Requirement: Could you copy each line of the listing that holds "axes"?

Data block:
═══

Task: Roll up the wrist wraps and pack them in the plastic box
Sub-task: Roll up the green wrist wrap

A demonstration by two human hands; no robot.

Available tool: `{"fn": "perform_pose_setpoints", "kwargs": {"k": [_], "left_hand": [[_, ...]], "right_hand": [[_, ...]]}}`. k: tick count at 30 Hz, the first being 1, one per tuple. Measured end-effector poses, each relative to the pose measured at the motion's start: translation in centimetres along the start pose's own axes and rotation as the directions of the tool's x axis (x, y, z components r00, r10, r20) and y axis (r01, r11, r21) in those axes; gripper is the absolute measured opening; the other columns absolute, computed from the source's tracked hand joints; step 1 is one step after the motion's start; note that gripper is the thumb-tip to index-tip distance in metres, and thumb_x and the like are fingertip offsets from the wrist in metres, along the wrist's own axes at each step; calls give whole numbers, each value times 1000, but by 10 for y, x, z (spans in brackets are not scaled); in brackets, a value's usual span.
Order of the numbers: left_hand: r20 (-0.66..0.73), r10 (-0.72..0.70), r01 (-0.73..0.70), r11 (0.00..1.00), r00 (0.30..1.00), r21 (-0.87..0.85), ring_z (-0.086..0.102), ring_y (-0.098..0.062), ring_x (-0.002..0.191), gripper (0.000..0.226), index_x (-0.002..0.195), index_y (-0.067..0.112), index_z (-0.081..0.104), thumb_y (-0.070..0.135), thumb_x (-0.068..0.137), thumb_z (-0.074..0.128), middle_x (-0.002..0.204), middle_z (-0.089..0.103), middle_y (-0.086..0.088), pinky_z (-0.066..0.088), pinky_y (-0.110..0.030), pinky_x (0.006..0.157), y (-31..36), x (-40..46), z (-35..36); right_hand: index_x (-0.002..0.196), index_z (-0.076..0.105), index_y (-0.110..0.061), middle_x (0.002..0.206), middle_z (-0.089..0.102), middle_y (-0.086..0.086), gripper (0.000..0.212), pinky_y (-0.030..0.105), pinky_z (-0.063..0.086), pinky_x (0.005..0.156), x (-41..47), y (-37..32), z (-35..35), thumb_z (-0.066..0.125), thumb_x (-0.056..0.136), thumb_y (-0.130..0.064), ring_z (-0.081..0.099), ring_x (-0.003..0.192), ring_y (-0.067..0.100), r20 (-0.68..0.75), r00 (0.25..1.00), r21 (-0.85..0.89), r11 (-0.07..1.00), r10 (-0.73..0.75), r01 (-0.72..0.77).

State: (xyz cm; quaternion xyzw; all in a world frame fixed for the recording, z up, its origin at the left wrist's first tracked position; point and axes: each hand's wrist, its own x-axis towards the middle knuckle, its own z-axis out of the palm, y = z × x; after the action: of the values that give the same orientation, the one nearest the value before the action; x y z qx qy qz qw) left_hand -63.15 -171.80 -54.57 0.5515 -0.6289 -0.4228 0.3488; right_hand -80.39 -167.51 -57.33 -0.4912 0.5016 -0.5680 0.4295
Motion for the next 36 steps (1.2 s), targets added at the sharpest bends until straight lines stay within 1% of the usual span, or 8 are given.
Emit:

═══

Reply:
Available tool: `{"fn": "perform_pose_setpoints", "kwargs": {"k": [_], "left_hand": [[_, ...]], "right_hand": [[_, ...]]}}`. k: tick count at 30 Hz, the first being 1, one per tuple. Measured end-effector poses, each relative to the pose measured at the motion's start: translation in centimetres along the start pose's own axes and rotation as the directions of the tool's x axis (x, y, z components r00, r10, r20) and y axis (r01, r11, r21) in those axes; gripper is the absolute measured opening; the other columns absolute, computed from the source's tracked hand joints; step 1 is one step after the motion's start; note that gripper is the thumb-tip to index-tip distance in metres, and thumb_x and the like are fingertip offsets from the wrist in metres, along the wrist's own axes at each step; calls give whole numbers, each value times 1000, but by 10 for y, x, z (spans in brackets are not scaled); in brackets, a value's usual span.
State: (xyz cm; quaternion xyzw; all in a world frame fixed for the recording, z up, its origin at the left wrist's first tracked position; point and axes: each hand's wrist, its own x-axis towards the middle knuckle, its own z-axis out of the palm, y = z × x; after the action: of the values that give the same orientation, the one nearest the value before the action; x y z qx qy qz qw) left_hand -63.15 -171.80 -54.57 0.5515 -0.6289 -0.4228 0.3488; right_hand -80.39 -167.51 -57.33 -0.4912 0.5016 -0.5680 0.4295

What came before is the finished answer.